How To Test Your Elasticsearch Integration with RSpec

How To Test Elasticsearch

We've recently kicked off a push to overhaul our documentation, and make our Quickstart Guides more useful to users. The goal has been to make them easier to use, add more real-world examples, and take the reader through the process from start to finish.

We started with Ruby on Rails, using the official Elasticsearch gems. As someone with Rails experience, but not with the elasticsearch-rails gem specifically, it was a great opportunity for me to get some hands-on experience with that code. To give readers of our documentation some concrete examples, we made a basic Rails app and went through the process of making one of the models searchable with Elasticsearch.

Tested code is better code. You can execute several helpful tests to ensure your Elasticsearch code is cleaner, more reliable, and easier to maintain. Like many concepts in Elasticsearch, this process may seem conceptually easy, but there are a lot of hidden pitfalls. I'll call them out as we go.

Pitfall 1: Version Management

Wow, a pitfall before we even start! In Elasticsearch, there are often breaking changes between major versions, and sometimes even between minor versions. The official gems are targeted to specific versions of Elasticsearch, and it's important to specify the version of the gem(s) that is compatible with the version of Elasticsearch you're running in production.

A similar problem exists for Rails developers, in that different projects are built using different versions of Ruby. When switching between projects, you need to ensure that the version of Ruby in your console is exactly what the current project requires. There are some tools for this, namely rbenv and rvm. With this in mind, I looked around to see if something similar exists for Elasticsearch.

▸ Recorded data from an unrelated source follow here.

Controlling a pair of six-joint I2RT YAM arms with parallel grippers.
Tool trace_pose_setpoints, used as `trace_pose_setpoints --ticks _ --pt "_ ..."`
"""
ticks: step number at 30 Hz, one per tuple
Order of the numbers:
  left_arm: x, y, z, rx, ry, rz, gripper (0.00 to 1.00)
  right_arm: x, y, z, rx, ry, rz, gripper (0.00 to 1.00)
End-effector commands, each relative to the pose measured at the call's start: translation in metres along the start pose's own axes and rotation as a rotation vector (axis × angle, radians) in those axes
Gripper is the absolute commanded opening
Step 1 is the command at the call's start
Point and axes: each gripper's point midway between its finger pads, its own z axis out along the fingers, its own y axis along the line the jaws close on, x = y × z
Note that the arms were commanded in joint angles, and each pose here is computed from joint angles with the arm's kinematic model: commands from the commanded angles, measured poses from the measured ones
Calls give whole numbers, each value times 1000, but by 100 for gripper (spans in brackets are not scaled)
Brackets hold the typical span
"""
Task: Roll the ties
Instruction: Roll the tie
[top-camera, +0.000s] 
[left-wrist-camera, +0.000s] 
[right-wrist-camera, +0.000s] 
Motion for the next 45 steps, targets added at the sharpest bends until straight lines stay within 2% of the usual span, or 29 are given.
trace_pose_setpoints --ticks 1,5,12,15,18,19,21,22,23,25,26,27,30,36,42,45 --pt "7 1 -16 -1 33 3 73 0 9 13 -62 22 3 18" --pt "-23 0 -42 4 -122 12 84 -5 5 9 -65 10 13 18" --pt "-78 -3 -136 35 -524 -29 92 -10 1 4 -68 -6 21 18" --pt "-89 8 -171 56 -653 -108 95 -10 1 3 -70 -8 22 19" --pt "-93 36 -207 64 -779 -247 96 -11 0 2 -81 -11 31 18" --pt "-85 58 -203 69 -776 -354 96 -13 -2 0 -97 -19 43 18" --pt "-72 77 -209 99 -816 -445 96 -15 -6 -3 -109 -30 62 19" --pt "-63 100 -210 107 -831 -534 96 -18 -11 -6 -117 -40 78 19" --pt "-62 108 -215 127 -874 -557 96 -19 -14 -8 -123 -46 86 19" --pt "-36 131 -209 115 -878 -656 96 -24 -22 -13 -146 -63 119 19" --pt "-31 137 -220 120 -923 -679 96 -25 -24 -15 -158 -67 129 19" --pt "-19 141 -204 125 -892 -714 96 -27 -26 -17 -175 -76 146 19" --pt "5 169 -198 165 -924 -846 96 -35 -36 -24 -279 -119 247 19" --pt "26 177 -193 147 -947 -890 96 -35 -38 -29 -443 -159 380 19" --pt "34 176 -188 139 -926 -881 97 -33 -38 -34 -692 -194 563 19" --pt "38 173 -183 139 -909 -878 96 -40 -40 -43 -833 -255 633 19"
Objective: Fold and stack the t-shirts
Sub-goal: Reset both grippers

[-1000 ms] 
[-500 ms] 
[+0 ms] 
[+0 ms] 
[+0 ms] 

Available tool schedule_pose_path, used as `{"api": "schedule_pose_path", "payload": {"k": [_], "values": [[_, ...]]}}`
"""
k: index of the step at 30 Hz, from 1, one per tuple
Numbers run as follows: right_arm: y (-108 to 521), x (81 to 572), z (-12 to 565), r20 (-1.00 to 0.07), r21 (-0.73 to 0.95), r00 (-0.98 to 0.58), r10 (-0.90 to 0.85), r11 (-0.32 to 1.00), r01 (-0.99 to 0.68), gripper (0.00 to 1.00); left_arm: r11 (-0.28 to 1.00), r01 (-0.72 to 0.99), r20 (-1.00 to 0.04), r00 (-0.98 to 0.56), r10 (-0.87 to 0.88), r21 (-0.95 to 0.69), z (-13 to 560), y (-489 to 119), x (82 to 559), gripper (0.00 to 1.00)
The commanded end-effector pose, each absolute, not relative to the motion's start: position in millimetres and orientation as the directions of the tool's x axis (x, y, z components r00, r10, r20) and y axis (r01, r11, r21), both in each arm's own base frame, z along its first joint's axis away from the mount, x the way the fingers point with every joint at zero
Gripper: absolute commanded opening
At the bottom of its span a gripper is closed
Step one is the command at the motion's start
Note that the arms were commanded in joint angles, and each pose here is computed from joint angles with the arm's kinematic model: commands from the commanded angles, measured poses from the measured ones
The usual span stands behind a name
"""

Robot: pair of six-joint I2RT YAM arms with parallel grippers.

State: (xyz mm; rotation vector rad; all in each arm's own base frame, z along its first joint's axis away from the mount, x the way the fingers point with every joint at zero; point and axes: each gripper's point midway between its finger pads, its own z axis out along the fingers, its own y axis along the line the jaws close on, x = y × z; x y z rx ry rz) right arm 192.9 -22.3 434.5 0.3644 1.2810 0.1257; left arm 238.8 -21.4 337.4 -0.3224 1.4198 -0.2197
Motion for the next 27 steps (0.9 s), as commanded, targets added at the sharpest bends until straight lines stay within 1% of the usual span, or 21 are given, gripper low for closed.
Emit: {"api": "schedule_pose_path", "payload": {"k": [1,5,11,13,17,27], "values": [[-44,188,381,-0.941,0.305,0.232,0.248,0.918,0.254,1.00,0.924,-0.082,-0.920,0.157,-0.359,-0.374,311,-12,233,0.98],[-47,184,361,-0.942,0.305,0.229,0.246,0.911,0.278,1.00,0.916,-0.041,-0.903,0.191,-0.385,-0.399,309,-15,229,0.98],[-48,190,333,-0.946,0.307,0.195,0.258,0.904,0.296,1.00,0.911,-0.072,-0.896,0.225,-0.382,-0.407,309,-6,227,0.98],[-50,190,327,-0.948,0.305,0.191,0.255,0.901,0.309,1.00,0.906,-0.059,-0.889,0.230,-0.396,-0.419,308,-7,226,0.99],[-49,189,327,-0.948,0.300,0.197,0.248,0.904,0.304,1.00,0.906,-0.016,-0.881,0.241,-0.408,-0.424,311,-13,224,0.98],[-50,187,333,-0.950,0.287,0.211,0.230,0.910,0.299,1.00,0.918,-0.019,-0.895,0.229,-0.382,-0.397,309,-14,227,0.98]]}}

There are a couple solutions out there. I think evm is one of the better ones, although it's not quite as flexible as rvm or rbenv. evm has a familiar set of command line options, and it downloads Elasticsearch binaries to ~/.evm. The one thing I'm not a fan of is that it doesn't set or override a system-wide Elasticsearch binary. Instead, it uses a link: ~/.evm/elasticsearch. So you have to somehow alias elasticsearch to ~/.evm/elasticsearch/bin/elasticsearch. And evm doesn't support dotfiles.

We're heavy users of rbenv at OMC, and I love how it uses dotfiles to ensure the correct version of Ruby is automatically loaded for any given project. I decided to follow this pattern and created a dotfile for the Elasticsearch version we need for the app. This way we can write tests to ensure our other tests are running against the correct version of Elasticsearch.

Pitfall 2: System Configuration

Another pitfall involves where Elasticsearch is installed in your system. I wanted to test against an actual running instance of Elasticsearch, but wanted some control over how the cluster is started, stopped and configured. That's a pretty complicated task to manage by hand.

This is made much easier with the excellent elasticsearch-extensions gem. This gem is an extension of the elasticsearch-ruby gem, and it offers some really neat features. The one we're going to make use of here is the ability to automatically spin up and tear down local test clusters.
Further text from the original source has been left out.